### [Work to complete]
All lines from the opening of the data to the line containing "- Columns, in" must be returned unchanged, and only those lines.

### [Collected material]
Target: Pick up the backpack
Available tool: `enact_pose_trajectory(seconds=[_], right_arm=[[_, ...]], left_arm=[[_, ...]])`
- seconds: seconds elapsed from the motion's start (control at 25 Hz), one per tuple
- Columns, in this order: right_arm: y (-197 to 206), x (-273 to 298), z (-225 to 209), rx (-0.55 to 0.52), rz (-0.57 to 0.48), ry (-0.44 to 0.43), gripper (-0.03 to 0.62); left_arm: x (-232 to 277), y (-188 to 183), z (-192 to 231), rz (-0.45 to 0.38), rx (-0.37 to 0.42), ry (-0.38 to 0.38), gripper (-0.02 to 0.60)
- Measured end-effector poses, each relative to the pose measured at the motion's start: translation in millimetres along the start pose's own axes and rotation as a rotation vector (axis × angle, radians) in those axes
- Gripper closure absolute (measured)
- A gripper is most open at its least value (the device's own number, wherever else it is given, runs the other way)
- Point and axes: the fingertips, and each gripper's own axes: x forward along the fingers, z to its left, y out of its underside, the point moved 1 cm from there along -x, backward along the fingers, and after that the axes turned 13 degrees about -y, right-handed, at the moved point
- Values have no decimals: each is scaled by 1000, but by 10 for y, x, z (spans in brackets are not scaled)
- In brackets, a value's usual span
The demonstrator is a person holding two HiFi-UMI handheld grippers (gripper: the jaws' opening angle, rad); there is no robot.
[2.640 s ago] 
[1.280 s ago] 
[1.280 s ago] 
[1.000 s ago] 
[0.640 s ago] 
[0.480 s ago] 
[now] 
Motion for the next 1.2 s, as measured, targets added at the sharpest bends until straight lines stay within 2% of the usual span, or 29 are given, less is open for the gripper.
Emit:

### [Solved problem]
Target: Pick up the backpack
Available tool: `enact_pose_trajectory(seconds=[_], right_arm=[[_, ...]], left_arm=[[_, ...]])`
- seconds: seconds elapsed from the motion's start (control at 25 Hz), one per tuple
- Columns, in this order: right_arm: y (-197 to 206), x (-273 to 298), z (-225 to 209), rx (-0.55 to 0.52), rz (-0.57 to 0.48), ry (-0.44 to 0.43), gripper (-0.03 to 0.62); left_arm: x (-232 to 277), y (-188 to 183), z (-192 to 231), rz (-0.45 to 0.38), rx (-0.37 to 0.42), ry (-0.38 to 0.38), gripper (-0.02 to 0.60)

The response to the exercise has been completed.